(Supplied entries)
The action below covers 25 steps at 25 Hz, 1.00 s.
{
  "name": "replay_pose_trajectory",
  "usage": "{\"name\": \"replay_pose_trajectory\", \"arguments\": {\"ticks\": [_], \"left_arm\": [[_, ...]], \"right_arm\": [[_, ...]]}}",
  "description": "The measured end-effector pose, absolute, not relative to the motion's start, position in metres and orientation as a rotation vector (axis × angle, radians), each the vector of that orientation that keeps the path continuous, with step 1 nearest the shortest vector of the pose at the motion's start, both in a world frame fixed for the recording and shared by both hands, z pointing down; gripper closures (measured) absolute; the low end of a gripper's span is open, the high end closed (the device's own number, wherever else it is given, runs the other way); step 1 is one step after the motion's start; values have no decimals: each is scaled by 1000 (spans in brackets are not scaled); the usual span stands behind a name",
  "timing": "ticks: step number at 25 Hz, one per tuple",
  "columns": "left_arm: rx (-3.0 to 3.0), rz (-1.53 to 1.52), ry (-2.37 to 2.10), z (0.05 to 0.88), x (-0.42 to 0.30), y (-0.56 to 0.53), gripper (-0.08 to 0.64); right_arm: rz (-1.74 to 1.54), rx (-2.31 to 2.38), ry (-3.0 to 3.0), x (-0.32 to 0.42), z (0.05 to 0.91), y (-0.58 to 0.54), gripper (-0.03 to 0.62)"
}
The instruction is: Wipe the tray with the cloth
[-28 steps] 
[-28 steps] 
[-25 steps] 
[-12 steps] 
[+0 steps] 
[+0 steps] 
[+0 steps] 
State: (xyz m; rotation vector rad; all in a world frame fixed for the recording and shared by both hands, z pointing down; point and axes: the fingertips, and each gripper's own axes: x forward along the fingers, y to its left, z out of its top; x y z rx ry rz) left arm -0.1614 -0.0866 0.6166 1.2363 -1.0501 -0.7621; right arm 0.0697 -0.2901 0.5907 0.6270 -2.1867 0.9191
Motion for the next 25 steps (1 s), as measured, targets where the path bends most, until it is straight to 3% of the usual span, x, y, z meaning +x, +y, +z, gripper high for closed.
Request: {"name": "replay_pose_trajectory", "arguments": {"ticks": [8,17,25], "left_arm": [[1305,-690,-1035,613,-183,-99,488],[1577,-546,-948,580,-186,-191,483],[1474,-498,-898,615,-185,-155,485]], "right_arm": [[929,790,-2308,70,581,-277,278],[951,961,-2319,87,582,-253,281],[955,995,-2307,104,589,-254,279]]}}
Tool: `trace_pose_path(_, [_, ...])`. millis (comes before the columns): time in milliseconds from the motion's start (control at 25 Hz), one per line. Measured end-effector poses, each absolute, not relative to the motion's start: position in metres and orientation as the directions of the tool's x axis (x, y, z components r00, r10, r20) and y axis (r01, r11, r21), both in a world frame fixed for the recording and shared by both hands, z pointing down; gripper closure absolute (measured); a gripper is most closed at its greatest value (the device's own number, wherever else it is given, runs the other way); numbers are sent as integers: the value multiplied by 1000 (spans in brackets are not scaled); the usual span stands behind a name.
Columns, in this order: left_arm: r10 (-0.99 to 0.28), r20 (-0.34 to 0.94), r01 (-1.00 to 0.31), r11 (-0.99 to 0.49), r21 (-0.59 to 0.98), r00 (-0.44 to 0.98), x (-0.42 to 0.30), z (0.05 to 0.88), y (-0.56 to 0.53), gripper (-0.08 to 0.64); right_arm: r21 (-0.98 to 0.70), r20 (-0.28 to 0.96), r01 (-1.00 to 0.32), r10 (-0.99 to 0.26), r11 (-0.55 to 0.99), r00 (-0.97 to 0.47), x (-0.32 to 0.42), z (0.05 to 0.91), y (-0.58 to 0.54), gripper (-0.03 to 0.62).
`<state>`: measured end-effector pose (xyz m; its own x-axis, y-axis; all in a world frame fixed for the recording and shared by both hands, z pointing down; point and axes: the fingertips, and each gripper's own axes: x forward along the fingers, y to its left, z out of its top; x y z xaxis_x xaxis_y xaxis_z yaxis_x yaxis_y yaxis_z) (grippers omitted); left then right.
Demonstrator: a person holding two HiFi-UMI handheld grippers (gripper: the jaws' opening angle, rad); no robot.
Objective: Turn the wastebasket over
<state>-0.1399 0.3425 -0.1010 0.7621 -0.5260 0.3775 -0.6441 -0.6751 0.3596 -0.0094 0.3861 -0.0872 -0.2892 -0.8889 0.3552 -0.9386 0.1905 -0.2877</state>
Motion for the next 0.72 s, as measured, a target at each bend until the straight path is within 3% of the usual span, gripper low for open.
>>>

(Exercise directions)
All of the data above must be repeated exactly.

(Expected answer)
The action below covers 25 steps at 25 Hz, 1.00 s.
{
  "name": "replay_pose_trajectory",
  "usage": "{\"name\": \"replay_pose_trajectory\", \"arguments\": {\"ticks\": [_], \"left_arm\": [[_, ...]], \"right_arm\": [[_, ...]]}}",
  "description": "The measured end-effector pose, absolute, not relative to the motion's start, position in metres and orientation as a rotation vector (axis × angle, radians), each the vector of that orientation that keeps the path continuous, with step 1 nearest the shortest vector of the pose at the motion's start, both in a world frame fixed for the recording and shared by both hands, z pointing down; gripper closures (measured) absolute; the low end of a gripper's span is open, the high end closed (the device's own number, wherever else it is given, runs the other way); step 1 is one step after the motion's start; values have no decimals: each is scaled by 1000 (spans in brackets are not scaled); the usual span stands behind a name",
  "timing": "ticks: step number at 25 Hz, one per tuple",
  "columns": "left_arm: rx (-3.0 to 3.0), rz (-1.53 to 1.52), ry (-2.37 to 2.10), z (0.05 to 0.88), x (-0.42 to 0.30), y (-0.56 to 0.53), gripper (-0.08 to 0.64); right_arm: rz (-1.74 to 1.54), rx (-2.31 to 2.38), ry (-3.0 to 3.0), x (-0.32 to 0.42), z (0.05 to 0.91), y (-0.58 to 0.54), gripper (-0.03 to 0.62)"
}
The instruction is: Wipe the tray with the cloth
[-28 steps] 
[-28 steps] 
[-25 steps] 
[-12 steps] 
[+0 steps] 
[+0 steps] 
[+0 steps] 
State: (xyz m; rotation vector rad; all in a world frame fixed for the recording and shared by both hands, z pointing down; point and axes: the fingertips, and each gripper's own axes: x forward along the fingers, y to its left, z out of its top; x y z rx ry rz) left arm -0.1614 -0.0866 0.6166 1.2363 -1.0501 -0.7621; right arm 0.0697 -0.2901 0.5907 0.6270 -2.1867 0.9191
Motion for the next 25 steps (1 s), as measured, targets where the path bends most, until it is straight to 3% of the usual span, x, y, z meaning +x, +y, +z, gripper high for closed.
Request: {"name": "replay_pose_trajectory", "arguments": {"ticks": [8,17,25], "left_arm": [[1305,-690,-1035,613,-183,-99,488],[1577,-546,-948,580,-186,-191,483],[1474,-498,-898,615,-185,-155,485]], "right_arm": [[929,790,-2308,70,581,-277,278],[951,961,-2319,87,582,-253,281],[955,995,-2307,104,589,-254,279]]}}
Tool: `trace_pose_path(_, [_, ...])`. millis (comes before the columns): time in milliseconds from the motion's start (control at 25 Hz), one per line. Measured end-effector poses, each absolute, not relative to the motion's start: position in metres and orientation as the directions of the tool's x axis (x, y, z components r00, r10, r20) and y axis (r01, r11, r21), both in a world frame fixed for the recording and shared by both hands, z pointing down; gripper closure absolute (measured); a gripper is most closed at its greatest value (the device's own number, wherever else it is given, runs the other way); numbers are sent as integers: the value multiplied by 1000 (spans in brackets are not scaled); the usual span stands behind a name.
Columns, in this order: left_arm: r10 (-0.99 to 0.28), r20 (-0.34 to 0.94), r01 (-1.00 to 0.31), r11 (-0.99 to 0.49), r21 (-0.59 to 0.98), r00 (-0.44 to 0.98), x (-0.42 to 0.30), z (0.05 to 0.88), y (-0.56 to 0.53), gripper (-0.08 to 0.64); right_arm: r21 (-0.98 to 0.70), r20 (-0.28 to 0.96), r01 (-1.00 to 0.32), r10 (-0.99 to 0.26), r11 (-0.55 to 0.99), r00 (-0.97 to 0.47), x (-0.32 to 0.42), z (0.05 to 0.91), y (-0.58 to 0.54), gripper (-0.03 to 0.62).
`<state>`: measured end-effector pose (xyz m; its own x-axis, y-axis; all in a world frame fixed for the recording and shared by both hands, z pointing down; point and axes: the fingertips, and each gripper's own axes: x forward along the fingers, y to its left, z out of its top; x y z xaxis_x xaxis_y xaxis_z yaxis_x yaxis_y yaxis_z) (grippers omitted); left then right.
Demonstrator: a person holding two HiFi-UMI handheld grippers (gripper: the jaws' opening angle, rad); no robot.
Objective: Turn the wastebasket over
<state>-0.1399 0.3425 -0.1010 0.7621 -0.5260 0.3775 -0.6441 -0.6751 0.3596 -0.0094 0.3861 -0.0872 -0.2892 -0.8889 0.3552 -0.9386 0.1905 -0.2877</state>
Motion for the next 0.72 s, as measured, a target at each bend until the straight path is within 3% of the usual span, gripper low for open.
>>>

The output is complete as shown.